● **Information shown**:
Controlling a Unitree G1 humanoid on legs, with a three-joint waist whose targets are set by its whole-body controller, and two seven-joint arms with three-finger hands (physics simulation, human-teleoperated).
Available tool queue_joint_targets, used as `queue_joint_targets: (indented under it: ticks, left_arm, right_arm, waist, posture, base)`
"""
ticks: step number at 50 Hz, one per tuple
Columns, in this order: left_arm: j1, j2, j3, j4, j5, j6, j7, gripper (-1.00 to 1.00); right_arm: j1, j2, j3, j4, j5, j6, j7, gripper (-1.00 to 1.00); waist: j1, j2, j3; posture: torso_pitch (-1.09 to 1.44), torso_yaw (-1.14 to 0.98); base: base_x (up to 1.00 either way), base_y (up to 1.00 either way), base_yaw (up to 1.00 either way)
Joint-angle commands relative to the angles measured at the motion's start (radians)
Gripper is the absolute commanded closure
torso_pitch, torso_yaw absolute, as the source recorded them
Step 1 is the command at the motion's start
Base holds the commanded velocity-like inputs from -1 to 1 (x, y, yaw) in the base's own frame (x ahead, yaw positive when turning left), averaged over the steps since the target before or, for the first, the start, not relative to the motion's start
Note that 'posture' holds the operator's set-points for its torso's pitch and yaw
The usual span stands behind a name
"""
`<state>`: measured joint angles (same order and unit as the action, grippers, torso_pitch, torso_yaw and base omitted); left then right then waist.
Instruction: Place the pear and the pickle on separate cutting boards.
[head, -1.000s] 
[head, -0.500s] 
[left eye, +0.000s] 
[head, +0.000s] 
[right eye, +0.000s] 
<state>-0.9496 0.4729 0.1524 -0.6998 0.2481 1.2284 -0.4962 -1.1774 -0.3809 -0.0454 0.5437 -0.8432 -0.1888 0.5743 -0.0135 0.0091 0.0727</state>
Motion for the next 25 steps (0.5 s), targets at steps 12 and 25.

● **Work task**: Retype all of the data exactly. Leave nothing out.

● **Expected output**:
Controlling a Unitree G1 humanoid on legs, with a three-joint waist whose targets are set by its whole-body controller, and two seven-joint arms with three-finger hands (physics simulation, human-teleoperated).
Available tool queue_joint_targets, used as `queue_joint_targets: (indented under it: ticks, left_arm, right_arm, waist, posture, base)`
"""
ticks: step number at 50 Hz, one per tuple
Columns, in this order: left_arm: j1, j2, j3, j4, j5, j6, j7, gripper (-1.00 to 1.00); right_arm: j1, j2, j3, j4, j5, j6, j7, gripper (-1.00 to 1.00); waist: j1, j2, j3; posture: torso_pitch (-1.09 to 1.44), torso_yaw (-1.14 to 0.98); base: base_x (up to 1.00 either way), base_y (up to 1.00 either way), base_yaw (up to 1.00 either way)
Joint-angle commands relative to the angles measured at the motion's start (radians)
Gripper is the absolute commanded closure
torso_pitch, torso_yaw absolute, as the source recorded them
Step 1 is the command at the motion's start
Base holds the commanded velocity-like inputs from -1 to 1 (x, y, yaw) in the base's own frame (x ahead, yaw positive when turning left), averaged over the steps since the target before or, for the first, the start, not relative to the motion's start
Note that 'posture' holds the operator's set-points for its torso's pitch and yaw
The usual span stands behind a name
"""
`<state>`: measured joint angles (same order and unit as the action, grippers, torso_pitch, torso_yaw and base omitted); left then right then waist.
Instruction: Place the pear and the pickle on separate cutting boards.
[head, -1.000s] 
[head, -0.500s] 
[left eye, +0.000s] 
[head, +0.000s] 
[right eye, +0.000s] 
<state>-0.9496 0.4729 0.1524 -0.6998 0.2481 1.2284 -0.4962 -1.1774 -0.3809 -0.0454 0.5437 -0.8432 -0.1888 0.5743 -0.0135 0.0091 0.0727</state>
Motion for the next 25 steps (0.5 s), targets at steps 12 and 25.

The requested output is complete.